One of the most popular pastimes in jail and prison is storytelling. It figures. In a place where TV or radio or even books are not always accessible, and the phone to connect to other people is not always available, you have very few choices of things to do to pass the time. You can write letters, but it takes a while to get the human connection in return. You can play games like cards or chess, but that gets old, and the best part about those games are the stories you get over them. Or, if you’re in a cell with another person, you can share stories with them. And even if you’re alone, you can tell yourself a story. I’ve done it plenty.
I found out about the local storytelling event, Uncle Scotchy’s Storytelling Extravaganza, way too late. My wife and I had a baby about 10 months ago, and I’ve been in BabyLand for 6 months before she (the baby) arrived. So yeah, I hadn’t been out much when I decided to show up one night and tell a story.

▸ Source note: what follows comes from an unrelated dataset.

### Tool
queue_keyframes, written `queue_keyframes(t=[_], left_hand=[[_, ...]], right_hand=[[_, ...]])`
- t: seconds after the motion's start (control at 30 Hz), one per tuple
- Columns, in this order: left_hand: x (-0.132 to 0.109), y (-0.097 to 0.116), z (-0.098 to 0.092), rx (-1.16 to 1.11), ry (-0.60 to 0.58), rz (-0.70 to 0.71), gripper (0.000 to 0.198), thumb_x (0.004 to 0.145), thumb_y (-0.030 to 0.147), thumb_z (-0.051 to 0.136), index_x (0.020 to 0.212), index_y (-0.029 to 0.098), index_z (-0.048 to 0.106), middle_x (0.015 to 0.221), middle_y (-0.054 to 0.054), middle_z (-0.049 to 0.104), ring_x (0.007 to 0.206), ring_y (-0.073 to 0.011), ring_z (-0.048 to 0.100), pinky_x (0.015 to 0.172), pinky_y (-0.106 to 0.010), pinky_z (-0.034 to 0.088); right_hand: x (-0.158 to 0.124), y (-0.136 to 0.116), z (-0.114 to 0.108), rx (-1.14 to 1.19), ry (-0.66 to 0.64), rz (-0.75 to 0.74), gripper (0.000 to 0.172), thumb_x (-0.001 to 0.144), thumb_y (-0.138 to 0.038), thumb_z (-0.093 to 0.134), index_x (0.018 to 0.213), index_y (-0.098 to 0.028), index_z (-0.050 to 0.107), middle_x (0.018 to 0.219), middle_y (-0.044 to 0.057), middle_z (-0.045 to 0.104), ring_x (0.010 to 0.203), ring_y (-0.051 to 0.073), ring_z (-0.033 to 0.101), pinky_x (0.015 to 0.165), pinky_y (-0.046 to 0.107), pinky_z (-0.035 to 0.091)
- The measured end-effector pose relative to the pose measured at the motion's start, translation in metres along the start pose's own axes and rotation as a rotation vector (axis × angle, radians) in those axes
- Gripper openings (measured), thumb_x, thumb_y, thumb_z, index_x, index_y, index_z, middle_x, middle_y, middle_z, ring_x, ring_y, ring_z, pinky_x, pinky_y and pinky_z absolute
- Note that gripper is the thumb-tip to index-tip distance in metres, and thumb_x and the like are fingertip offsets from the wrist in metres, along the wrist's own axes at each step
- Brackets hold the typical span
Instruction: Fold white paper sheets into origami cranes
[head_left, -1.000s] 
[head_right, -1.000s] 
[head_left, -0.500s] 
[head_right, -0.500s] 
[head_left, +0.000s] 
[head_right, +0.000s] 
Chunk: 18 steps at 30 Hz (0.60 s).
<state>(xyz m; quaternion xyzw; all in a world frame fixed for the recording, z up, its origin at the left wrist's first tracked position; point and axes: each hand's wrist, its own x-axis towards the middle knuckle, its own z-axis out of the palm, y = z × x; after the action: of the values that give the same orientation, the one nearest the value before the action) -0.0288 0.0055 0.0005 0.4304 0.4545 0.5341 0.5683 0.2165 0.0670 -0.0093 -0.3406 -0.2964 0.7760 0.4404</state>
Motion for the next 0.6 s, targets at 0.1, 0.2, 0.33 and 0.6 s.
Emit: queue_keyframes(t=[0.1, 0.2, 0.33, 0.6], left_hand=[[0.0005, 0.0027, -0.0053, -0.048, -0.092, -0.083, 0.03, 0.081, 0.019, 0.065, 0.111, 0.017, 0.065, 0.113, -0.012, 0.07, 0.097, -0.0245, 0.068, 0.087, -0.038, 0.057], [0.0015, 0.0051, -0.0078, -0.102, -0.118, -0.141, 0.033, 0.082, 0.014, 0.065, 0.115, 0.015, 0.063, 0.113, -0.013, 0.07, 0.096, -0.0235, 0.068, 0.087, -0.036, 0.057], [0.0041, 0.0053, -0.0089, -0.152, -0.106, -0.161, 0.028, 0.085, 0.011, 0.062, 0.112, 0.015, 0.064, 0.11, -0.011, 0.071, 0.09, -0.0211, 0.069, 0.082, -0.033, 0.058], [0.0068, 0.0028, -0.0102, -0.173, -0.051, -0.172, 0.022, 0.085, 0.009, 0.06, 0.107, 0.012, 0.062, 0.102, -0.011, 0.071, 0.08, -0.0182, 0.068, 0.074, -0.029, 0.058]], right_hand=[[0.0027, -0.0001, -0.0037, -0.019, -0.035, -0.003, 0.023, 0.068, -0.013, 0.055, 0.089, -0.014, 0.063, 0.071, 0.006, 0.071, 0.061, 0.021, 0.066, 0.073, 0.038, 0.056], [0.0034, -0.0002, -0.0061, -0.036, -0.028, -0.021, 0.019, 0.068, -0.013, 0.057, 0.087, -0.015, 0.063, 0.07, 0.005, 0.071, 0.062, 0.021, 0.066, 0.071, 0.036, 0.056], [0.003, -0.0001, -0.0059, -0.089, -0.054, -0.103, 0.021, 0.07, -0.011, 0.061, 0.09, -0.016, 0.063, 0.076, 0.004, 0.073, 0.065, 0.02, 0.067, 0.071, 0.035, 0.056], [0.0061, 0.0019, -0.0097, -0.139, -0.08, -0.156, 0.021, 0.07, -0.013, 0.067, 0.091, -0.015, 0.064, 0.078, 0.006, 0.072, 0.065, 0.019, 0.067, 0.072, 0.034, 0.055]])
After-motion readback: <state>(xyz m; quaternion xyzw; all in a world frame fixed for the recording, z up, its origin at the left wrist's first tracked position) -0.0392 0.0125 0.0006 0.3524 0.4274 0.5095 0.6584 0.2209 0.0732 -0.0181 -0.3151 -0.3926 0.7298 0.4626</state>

Ever since I got out of prison in 2015, I’ve been trying to cobble together a fictionalized account of my 8-1/2 years in the Florida Department of Corrections. I’m a fiction writer. I write fiction based on personal experiences. I write fiction for two reasons: (1) I enjoy crafting stories without the boundaries of reality, and (2) a good portion of my most colorful experiences happened while doing things unsavory and/or illegal.
Basically, I was afraid to tell you the true stories…Until now.
Every time I’ve seen Eric Garcia, “Uncle Scotchy” of Uncle Scotchy’s Storytelling Extravaganza, I’ve thanked him for creating this space for us. Storytelling is ancient. It predates the written word. It’s how we make sense of every single one of our tough experiences. It’s how we learn our lasting lessons. It’s how we heal ourselves. It’s how we pass on knowledge, wisdom, and history.
I showed up at the 2nd to last Storytelling Extravaganza to tell one of my prison stories. Soon after, Eric asked me to retell the same story this coming weekend at Walt Grace in Wynwood. And this is only the beginning. I’ve been spinning tales for my friends and family all my life, and, in prison, I got serious about it. Writing and storytelling saved me. It was the only thing I had for lots of years.
This Saturday, at Walt Grace, I will be telling a story about one of my 90-day stints in solitary confinement. Solitary confinement changed my life. I hope it doesn’t come to that for any of you. But come on in and get some this Saturday. Step into our sacred space. At the end of the night, you can walk out and go home and sleep in your own bed.